● Exercise objective: Given the material below, return only the lines starting at the line with "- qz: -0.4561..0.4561" and ending at the line with "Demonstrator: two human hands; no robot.", exactly as they appear.

● Source data:
Content starts

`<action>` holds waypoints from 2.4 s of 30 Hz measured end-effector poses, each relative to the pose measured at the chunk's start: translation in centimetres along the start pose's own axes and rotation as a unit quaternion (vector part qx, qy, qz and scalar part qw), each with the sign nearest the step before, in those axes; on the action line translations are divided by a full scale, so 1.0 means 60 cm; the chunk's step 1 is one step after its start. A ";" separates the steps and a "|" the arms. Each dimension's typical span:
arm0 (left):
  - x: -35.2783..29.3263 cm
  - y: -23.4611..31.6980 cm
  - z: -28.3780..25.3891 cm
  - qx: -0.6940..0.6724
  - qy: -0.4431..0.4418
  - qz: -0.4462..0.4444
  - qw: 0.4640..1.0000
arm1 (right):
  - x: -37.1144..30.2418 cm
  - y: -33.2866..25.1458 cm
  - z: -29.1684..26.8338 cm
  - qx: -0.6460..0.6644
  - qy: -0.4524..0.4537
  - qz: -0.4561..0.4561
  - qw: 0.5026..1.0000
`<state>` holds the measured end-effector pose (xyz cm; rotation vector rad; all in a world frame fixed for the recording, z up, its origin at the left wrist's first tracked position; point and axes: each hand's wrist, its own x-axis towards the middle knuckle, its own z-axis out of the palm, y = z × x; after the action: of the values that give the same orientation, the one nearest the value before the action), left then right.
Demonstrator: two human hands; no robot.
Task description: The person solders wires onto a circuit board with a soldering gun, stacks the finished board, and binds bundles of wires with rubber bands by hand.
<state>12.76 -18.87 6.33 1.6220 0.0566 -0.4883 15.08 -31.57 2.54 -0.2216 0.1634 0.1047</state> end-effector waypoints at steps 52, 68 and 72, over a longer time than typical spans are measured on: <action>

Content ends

● Your solution:
  - qz: -0.4561..0.4561
  - qw: 0.5026..1.0000
`<state>` holds the measured end-effector pose (xyz cm; rotation vector rad; all in a world frame fixed for the recording, z up, its origin at the left wrist's first tracked position; point and axes: each hand's wrist, its own x-axis towards the middle knuckle, its own z-axis out of the palm, y = z × x; after the action: of the values that give the same orientation, the one nearest the value before the action), left then right.
Demonstrator: two human hands; no robot.

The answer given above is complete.